#### [Task instructions]
Report, from the records below, every line where the word "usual" appears.

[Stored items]
-=-=-=-=-
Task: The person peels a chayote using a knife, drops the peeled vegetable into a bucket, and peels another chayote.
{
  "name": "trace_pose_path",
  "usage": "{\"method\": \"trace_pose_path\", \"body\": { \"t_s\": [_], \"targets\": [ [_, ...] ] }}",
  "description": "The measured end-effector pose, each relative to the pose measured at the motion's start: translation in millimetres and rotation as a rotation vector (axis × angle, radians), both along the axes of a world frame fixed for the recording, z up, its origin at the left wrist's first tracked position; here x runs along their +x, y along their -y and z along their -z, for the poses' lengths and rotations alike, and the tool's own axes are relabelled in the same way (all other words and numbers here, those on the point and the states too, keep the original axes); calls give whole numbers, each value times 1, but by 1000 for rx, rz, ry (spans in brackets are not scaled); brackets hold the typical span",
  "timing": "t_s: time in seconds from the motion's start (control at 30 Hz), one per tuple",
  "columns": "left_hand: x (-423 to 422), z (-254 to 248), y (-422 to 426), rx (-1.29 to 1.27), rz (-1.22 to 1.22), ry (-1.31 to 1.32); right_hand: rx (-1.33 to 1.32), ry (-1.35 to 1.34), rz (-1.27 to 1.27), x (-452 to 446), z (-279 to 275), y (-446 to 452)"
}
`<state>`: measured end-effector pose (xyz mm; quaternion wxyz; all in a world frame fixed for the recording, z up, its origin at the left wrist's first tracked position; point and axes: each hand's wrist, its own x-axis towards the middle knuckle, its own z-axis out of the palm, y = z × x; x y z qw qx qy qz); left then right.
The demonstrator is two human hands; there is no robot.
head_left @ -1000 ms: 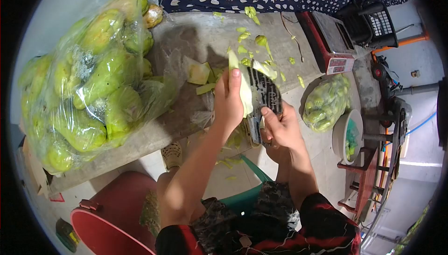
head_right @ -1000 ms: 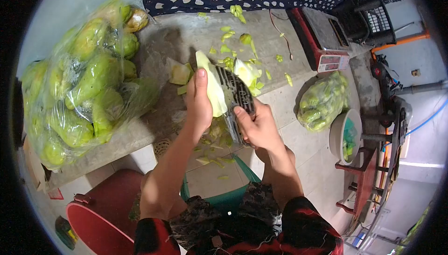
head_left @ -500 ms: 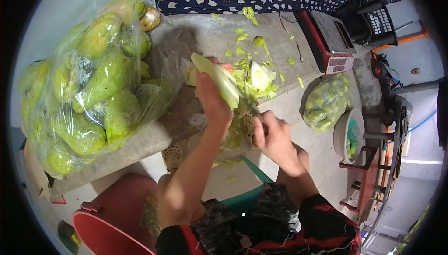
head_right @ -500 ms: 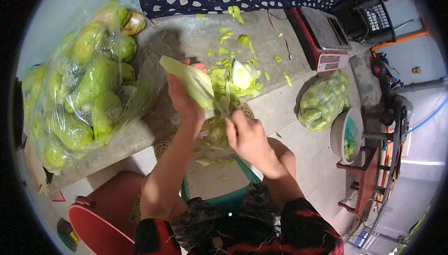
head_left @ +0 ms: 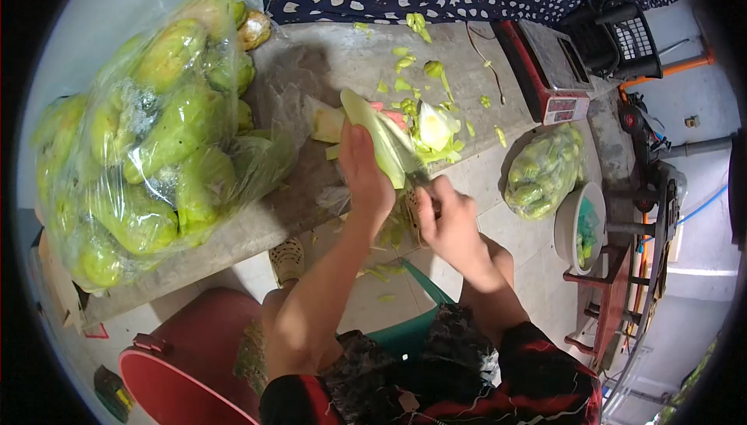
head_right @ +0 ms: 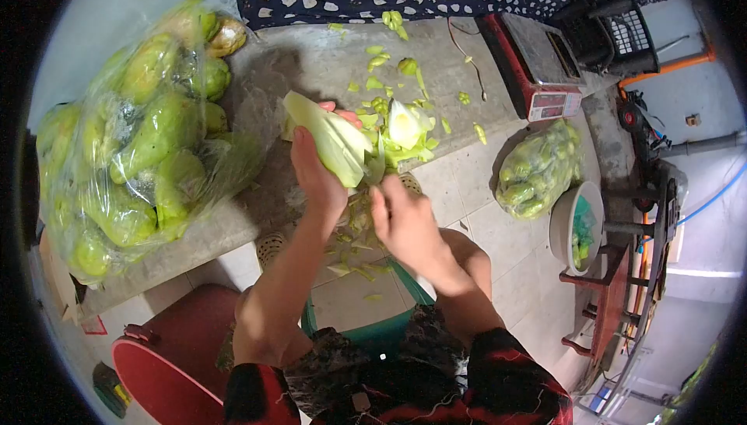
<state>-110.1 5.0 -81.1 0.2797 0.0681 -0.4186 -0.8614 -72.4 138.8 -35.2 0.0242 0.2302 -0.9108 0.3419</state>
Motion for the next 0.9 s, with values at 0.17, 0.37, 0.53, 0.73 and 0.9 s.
{"method": "trace_pose_path", "body": {
  "t_s": [0.17, 0.37, 0.53, 0.73, 0.9],
  "targets": [
    [-3, -3, 17, 85, 282, 71, -61, 46, 175, -25, -14, -16],
    [2, -15, 31, 583, 442, 54, -69, 91, 232, -32, -2, -24],
    [4, -22, 46, -400, 407, 290, 26, -401, 17, -34, 18, -30],
    [8, -21, 52, -921, 271, 137, -60, -661, -253, -26, -3, -25],
    [9, -29, 52, -1005, 344, 151, -91, -704, -368, -27, 0, -26]
  ]
}}
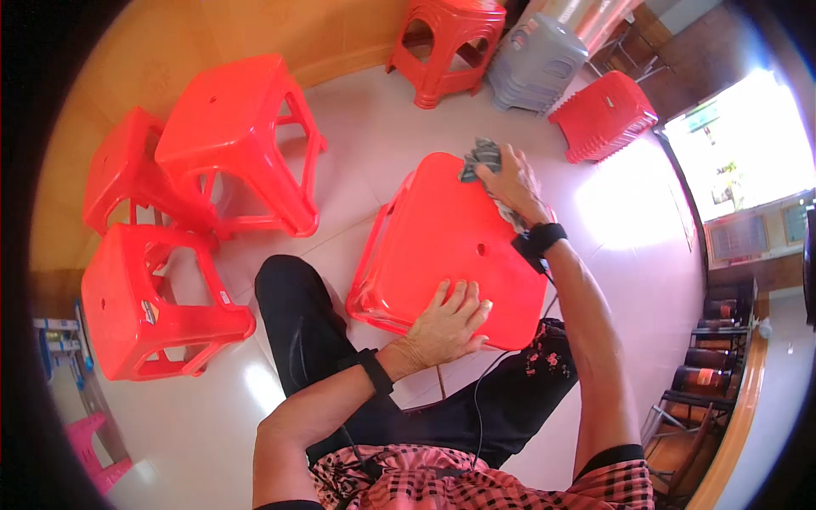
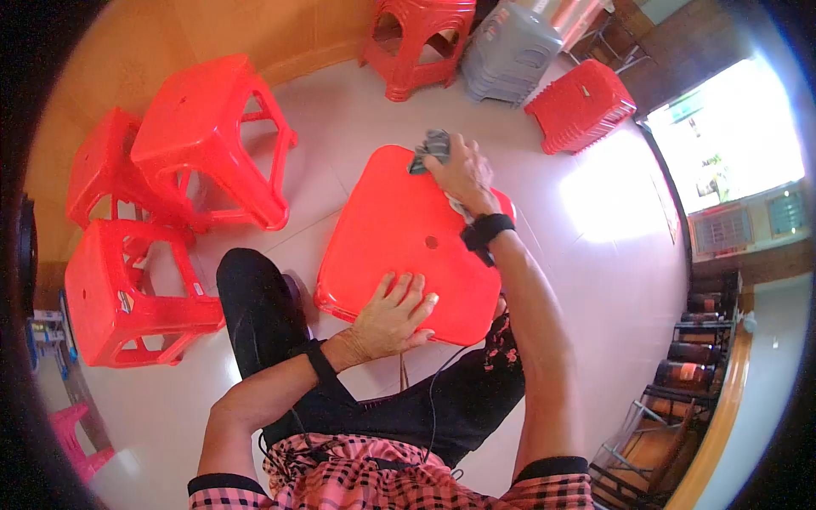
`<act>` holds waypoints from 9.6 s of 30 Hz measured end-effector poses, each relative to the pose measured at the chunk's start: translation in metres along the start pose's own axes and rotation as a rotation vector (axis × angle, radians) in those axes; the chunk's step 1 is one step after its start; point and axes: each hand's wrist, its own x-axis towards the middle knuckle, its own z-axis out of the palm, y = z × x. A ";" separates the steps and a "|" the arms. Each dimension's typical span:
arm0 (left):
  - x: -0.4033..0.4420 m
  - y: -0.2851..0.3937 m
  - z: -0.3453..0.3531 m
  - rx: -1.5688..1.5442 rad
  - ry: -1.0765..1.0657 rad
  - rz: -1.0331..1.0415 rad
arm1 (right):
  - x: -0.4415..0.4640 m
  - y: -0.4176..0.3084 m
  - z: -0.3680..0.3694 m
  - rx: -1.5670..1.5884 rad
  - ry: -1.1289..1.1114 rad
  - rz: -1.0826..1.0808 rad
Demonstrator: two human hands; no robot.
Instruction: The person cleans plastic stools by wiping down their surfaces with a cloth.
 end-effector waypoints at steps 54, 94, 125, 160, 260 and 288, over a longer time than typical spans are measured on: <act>-0.057 0.027 -0.066 -0.359 0.332 -0.262 | -0.233 -0.068 -0.008 0.413 -0.029 -0.153; 0.009 -0.148 -0.021 -0.730 0.482 -0.656 | -0.168 -0.047 0.021 0.332 0.050 -0.240; 0.047 -0.302 0.119 -0.828 0.035 -0.848 | -0.165 -0.049 0.012 0.333 -0.036 -0.199; -0.127 -0.210 0.104 -0.637 -0.431 -1.005 | -0.165 -0.044 0.022 0.445 0.108 -0.180; 0.099 -0.084 0.008 -0.125 0.222 -0.120 | -0.287 0.048 0.032 1.561 0.577 0.698; 0.106 -0.097 0.019 0.264 0.088 -0.082 | -0.239 -0.024 0.062 1.302 0.188 0.424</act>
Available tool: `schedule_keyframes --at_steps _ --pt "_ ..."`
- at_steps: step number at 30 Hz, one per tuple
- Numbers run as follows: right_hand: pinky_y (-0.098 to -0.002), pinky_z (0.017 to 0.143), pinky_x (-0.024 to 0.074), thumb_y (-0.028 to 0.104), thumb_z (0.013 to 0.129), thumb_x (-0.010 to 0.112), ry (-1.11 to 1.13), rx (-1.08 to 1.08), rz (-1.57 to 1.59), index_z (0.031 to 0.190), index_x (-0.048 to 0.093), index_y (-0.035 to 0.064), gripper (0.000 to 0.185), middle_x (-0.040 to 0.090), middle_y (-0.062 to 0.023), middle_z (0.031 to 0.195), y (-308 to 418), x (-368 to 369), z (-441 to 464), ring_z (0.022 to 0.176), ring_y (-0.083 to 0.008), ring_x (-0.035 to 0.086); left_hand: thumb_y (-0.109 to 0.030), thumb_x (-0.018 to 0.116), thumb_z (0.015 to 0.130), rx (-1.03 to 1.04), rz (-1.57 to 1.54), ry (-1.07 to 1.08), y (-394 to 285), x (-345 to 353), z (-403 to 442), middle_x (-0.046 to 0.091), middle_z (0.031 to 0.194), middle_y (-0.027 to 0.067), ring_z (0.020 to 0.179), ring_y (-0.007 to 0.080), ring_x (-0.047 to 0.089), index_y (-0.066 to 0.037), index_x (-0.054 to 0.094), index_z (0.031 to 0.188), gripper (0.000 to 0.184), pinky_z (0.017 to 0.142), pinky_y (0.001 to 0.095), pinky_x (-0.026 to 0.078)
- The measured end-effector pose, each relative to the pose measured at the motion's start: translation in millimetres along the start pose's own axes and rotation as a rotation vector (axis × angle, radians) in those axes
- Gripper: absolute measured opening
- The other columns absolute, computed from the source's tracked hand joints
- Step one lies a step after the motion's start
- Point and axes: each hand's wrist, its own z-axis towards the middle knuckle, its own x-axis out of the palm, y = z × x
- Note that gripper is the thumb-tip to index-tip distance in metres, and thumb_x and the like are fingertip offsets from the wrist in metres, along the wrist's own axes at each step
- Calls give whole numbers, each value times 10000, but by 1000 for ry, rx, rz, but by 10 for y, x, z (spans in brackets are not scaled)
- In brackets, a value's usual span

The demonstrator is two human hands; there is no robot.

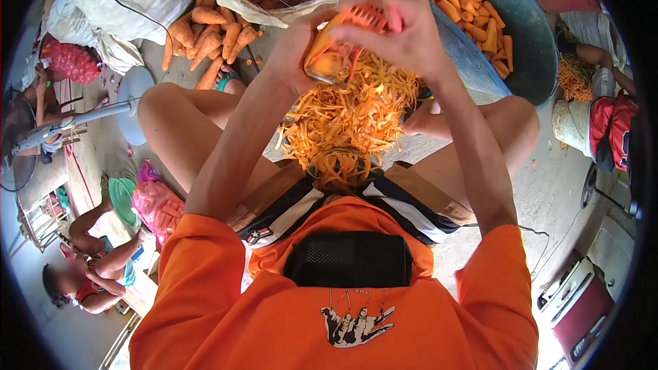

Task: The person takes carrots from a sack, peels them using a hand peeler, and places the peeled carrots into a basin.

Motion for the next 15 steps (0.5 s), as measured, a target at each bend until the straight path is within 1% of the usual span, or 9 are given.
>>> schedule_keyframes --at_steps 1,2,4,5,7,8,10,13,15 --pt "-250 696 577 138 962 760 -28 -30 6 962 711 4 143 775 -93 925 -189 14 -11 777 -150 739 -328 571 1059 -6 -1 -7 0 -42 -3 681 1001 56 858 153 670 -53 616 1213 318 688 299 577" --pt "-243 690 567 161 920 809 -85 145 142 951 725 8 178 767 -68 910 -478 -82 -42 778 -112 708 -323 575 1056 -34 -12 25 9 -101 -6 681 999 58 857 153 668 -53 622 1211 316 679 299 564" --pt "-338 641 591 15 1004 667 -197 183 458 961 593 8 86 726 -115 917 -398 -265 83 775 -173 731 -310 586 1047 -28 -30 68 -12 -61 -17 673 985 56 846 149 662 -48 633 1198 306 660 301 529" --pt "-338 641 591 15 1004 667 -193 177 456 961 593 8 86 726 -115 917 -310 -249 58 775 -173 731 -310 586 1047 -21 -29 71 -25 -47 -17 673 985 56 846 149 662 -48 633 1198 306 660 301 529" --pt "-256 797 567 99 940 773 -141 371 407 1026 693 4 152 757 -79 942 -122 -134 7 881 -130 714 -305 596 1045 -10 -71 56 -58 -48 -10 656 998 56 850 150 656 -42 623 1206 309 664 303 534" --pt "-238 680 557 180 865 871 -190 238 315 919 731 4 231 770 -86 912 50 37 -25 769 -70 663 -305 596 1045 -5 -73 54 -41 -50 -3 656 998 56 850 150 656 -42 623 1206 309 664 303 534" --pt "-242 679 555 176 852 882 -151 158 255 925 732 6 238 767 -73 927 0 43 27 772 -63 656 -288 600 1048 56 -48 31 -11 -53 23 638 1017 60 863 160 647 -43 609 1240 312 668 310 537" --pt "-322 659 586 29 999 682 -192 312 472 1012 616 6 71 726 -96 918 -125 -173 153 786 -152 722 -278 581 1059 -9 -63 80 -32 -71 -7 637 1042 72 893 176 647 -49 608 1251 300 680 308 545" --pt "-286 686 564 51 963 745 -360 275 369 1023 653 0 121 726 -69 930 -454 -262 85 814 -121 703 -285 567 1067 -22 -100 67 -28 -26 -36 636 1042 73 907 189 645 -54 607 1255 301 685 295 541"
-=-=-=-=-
#### [Written answer]
- In brackets, a value's usual span
Motion for the next 15 steps (0.5 s), as measured, a target at each bend until the straight path is within 1% of the usual span, or 9 are given.

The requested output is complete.